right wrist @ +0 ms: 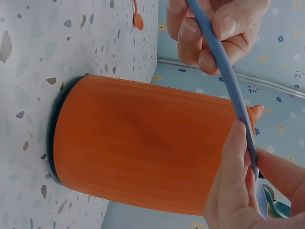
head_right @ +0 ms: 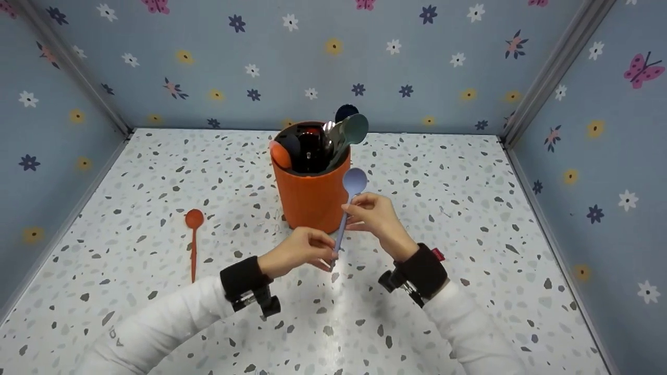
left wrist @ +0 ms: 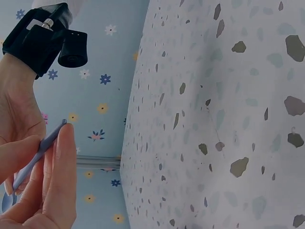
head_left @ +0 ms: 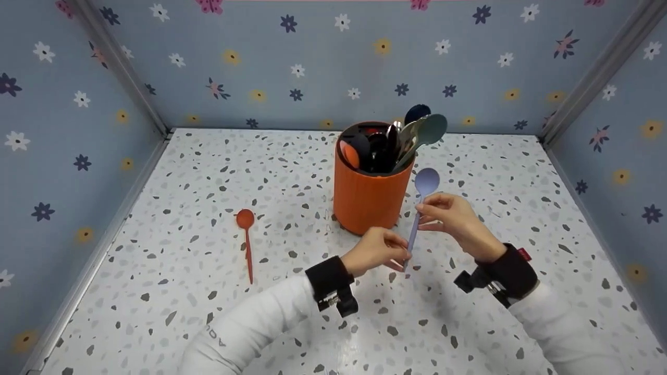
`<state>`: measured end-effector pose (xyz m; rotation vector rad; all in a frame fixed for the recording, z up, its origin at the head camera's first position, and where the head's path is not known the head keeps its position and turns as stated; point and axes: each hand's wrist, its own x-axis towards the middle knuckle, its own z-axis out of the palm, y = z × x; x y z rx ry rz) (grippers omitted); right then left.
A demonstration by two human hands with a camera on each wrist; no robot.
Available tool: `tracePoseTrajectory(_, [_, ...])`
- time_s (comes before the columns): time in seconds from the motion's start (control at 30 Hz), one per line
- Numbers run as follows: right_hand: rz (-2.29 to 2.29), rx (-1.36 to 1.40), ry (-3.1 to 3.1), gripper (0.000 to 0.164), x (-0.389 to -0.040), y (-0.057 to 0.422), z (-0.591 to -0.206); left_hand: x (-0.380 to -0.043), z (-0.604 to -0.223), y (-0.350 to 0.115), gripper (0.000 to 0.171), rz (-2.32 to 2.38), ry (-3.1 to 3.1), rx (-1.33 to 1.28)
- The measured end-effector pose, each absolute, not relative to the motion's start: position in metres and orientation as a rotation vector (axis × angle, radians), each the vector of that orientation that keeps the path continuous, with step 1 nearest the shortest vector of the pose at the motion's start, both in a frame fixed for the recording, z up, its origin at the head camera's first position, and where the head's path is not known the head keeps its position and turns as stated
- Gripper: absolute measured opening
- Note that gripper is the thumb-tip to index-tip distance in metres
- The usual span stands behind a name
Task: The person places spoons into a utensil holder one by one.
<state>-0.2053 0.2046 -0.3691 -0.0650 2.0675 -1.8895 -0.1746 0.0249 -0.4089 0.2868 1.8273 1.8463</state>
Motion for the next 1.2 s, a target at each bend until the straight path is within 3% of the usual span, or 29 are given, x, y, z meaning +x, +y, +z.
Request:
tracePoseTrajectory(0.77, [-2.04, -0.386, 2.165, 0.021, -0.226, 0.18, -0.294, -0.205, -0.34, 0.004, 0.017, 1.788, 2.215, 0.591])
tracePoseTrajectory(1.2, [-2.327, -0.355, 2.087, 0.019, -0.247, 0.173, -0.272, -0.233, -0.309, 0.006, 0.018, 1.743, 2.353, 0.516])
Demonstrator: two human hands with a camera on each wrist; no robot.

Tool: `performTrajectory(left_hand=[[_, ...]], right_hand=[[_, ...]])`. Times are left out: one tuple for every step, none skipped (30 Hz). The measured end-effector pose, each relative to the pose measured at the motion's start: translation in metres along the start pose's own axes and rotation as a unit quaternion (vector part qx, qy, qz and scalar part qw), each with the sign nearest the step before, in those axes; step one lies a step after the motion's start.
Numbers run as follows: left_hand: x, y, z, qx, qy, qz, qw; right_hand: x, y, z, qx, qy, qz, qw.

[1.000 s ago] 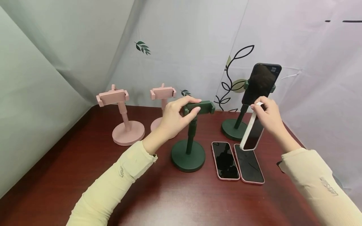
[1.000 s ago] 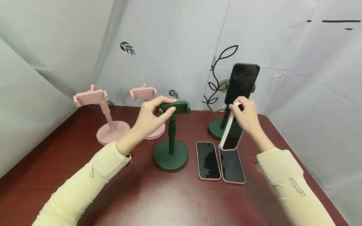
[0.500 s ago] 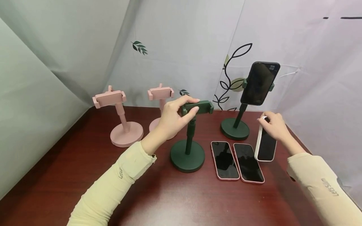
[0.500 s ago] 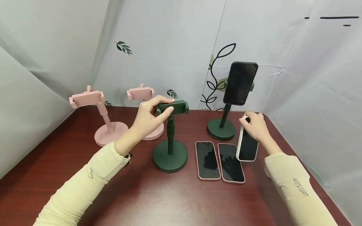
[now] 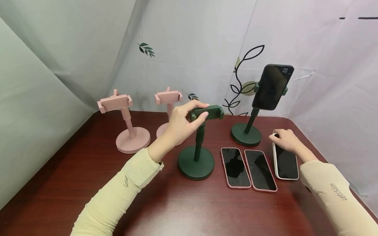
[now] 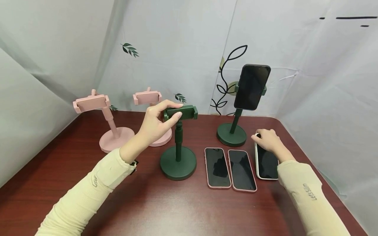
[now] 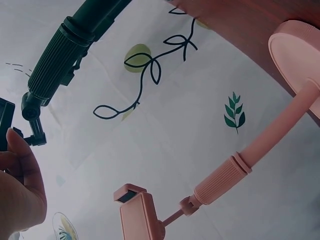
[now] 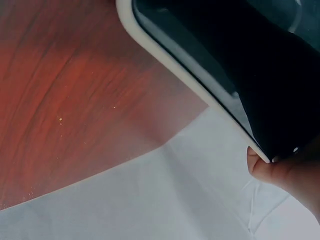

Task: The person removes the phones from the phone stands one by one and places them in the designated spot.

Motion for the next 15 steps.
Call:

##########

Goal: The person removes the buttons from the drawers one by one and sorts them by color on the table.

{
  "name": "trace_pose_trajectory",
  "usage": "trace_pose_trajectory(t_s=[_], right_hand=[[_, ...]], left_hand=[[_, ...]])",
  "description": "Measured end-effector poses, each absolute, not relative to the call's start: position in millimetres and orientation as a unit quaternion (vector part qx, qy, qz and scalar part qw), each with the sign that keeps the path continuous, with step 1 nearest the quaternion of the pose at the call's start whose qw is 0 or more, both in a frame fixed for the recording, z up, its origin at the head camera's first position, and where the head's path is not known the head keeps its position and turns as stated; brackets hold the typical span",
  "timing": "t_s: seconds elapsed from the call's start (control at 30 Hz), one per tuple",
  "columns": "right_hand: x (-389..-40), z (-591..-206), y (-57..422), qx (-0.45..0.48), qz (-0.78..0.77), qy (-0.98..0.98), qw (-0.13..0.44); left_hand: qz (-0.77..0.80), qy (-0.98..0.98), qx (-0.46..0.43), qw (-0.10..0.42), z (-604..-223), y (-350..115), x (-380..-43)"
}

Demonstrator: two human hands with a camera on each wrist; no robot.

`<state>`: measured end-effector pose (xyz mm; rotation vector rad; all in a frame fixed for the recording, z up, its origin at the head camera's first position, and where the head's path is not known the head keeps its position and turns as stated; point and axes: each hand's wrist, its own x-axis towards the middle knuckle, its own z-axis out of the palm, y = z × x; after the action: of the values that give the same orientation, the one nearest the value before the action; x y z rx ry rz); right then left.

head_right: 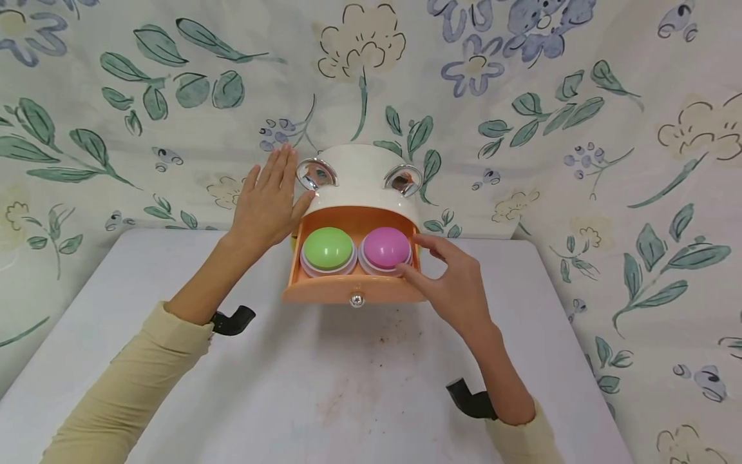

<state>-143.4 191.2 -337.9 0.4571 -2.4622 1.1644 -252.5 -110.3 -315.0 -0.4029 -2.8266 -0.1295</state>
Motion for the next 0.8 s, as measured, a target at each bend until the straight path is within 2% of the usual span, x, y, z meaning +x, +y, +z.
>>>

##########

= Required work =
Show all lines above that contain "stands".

= Response area =
- The usual span stands behind a name
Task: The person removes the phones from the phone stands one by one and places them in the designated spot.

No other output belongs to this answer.